Giant Peacock Moth vs Granulate Ambrosia Beetle
Side-by-side species comparison
| Attribute | Giant Peacock Moth | Granulate Ambrosia Beetle |
|---|---|---|
| Scientific Name | Saturnia pyri | Xylosandrus crassiusculus |
| Order | Lepidoptera | Coleoptera |
| Family | Saturniidae | Curculionidae |
| Size | 120-160 mm | 2-3 mm |
| Habitat | Orchards | Orchards |
| Diet | Fruit Feeders | Fungus Feeders |
| Regions | Southern Europe, North Africa, Middle East | Southeastern United States, spreading northward |
| Conservation | Least Concern | Least Concern (invasive) |
Giant Peacock Moth
Europe's largest moth, with a wingspan up to 16 cm and prominent eyespots on all four wings.
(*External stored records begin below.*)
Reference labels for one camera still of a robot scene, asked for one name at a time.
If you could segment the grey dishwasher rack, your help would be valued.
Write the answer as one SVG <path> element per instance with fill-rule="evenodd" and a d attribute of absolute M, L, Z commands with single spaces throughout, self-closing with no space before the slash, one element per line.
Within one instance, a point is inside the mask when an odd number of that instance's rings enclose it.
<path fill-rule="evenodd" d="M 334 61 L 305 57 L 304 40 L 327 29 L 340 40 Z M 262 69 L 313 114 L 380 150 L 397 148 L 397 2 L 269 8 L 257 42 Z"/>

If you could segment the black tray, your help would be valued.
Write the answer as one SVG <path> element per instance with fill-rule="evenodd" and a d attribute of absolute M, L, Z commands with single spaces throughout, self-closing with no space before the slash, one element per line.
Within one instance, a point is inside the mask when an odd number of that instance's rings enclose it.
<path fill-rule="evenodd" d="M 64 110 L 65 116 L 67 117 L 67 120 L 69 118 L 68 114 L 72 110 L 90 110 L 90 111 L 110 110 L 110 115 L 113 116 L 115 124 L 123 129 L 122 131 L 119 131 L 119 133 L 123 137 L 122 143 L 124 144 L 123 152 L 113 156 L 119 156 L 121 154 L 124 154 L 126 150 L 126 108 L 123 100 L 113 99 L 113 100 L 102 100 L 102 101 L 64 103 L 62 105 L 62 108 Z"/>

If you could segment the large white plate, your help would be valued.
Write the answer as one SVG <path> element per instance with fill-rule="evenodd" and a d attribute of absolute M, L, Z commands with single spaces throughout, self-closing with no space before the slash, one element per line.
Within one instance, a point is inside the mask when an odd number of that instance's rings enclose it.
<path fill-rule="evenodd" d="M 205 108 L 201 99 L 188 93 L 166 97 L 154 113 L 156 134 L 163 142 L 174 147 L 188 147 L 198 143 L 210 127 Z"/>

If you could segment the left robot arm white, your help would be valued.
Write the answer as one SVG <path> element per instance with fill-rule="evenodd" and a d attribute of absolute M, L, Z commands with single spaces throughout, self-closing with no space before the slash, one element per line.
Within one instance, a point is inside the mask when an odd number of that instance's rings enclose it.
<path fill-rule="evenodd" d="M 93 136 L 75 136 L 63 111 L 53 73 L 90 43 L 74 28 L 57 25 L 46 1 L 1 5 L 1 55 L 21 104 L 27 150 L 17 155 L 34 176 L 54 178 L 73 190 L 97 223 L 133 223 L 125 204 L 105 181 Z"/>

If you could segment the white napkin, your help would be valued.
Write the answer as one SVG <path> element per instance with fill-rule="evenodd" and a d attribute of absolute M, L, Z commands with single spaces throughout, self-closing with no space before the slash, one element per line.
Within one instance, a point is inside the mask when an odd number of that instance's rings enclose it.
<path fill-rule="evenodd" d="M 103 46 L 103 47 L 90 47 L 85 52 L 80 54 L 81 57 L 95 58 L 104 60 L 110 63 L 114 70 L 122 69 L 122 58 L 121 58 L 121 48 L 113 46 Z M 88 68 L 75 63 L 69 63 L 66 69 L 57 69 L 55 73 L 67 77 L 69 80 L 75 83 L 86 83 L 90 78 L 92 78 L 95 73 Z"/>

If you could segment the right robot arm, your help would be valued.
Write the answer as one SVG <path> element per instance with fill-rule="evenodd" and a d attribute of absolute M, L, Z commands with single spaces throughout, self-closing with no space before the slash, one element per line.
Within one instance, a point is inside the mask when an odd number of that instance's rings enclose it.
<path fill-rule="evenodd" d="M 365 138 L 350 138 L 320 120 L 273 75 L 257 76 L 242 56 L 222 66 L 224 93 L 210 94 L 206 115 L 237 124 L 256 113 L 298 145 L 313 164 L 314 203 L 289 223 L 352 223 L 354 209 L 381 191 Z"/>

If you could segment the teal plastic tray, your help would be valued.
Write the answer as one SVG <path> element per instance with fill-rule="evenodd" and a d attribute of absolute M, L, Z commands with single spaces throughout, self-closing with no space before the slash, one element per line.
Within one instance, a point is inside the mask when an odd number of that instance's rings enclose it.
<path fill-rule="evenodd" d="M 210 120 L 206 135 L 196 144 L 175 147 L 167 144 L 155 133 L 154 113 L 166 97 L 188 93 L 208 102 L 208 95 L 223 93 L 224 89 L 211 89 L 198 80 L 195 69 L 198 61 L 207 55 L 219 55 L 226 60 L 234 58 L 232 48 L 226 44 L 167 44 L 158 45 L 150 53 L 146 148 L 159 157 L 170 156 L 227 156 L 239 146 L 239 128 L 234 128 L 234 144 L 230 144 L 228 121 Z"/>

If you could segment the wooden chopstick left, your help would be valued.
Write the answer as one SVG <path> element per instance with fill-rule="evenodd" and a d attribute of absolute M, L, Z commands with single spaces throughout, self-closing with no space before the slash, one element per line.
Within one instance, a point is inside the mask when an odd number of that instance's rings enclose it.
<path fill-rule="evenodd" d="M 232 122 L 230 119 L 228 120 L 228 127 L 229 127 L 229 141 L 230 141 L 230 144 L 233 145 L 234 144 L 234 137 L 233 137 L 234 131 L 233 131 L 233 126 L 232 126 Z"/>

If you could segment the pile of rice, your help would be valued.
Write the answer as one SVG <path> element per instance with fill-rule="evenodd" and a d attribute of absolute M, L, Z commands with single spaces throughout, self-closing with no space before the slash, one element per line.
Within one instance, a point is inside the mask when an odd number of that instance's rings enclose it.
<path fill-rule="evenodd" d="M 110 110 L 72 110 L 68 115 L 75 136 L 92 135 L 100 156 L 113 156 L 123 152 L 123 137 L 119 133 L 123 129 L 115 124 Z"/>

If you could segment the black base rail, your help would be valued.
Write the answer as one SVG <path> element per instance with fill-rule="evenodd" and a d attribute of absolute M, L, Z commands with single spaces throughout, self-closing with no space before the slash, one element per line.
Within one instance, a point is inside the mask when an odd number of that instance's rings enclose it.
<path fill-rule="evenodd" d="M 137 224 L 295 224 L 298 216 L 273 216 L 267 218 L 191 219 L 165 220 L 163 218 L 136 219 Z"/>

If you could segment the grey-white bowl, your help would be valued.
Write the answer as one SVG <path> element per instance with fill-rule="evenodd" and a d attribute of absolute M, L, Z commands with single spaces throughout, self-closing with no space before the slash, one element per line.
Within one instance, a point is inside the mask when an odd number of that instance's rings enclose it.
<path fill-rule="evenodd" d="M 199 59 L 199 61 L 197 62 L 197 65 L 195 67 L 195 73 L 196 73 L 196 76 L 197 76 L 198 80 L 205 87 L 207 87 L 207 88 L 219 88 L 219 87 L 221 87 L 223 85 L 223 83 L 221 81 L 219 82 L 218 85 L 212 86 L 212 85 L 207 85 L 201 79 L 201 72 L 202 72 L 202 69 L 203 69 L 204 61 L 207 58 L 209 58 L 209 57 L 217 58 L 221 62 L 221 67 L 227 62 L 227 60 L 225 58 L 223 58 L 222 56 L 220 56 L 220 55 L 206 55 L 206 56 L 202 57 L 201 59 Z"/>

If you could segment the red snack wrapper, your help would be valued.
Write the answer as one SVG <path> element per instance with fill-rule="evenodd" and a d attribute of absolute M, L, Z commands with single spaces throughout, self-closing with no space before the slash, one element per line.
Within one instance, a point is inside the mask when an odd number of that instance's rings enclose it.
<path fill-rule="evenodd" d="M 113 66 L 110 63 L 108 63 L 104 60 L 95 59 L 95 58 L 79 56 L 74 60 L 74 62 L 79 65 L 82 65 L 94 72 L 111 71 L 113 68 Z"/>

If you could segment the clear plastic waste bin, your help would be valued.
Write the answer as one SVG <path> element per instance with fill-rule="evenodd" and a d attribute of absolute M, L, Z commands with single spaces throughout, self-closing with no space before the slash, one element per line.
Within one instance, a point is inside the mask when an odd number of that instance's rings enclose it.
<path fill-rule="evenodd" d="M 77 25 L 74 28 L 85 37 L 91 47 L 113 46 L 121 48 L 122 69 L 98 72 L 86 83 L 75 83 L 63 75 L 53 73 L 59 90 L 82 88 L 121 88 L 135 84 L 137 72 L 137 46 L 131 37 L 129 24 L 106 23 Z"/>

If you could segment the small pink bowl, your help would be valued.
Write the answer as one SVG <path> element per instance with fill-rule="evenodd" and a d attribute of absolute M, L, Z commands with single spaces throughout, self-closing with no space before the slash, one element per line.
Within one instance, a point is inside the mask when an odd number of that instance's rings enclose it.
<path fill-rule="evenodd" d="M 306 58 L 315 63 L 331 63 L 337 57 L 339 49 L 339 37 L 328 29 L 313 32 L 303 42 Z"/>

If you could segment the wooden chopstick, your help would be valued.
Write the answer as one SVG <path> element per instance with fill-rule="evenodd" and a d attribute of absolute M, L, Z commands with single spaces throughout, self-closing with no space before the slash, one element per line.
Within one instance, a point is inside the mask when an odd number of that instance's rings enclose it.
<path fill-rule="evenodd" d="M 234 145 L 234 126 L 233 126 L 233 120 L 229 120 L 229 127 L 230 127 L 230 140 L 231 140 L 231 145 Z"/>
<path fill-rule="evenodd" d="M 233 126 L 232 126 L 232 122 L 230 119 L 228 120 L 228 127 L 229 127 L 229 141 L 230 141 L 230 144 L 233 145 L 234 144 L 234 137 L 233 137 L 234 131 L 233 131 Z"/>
Its brown-gray wings are bordered with white and feature a distinctive dark comma-shaped mark.
Did You Know?
Jean-Henri Fabre used the giant peacock moth in his famous pheromone experiments in the 1870s, demonstrating that male moths could locate females from great distances by scent alone.
Granulate Ambrosia Beetle
A tiny reddish-brown ambrosia beetle that bores into a wide range of hardwood trees. It cultivates a symbiotic fungus inside its galleries as food for its larvae.
Did You Know?
It is one of the few beetles that practices true agriculture by farming fungus gardens inside tree trunks.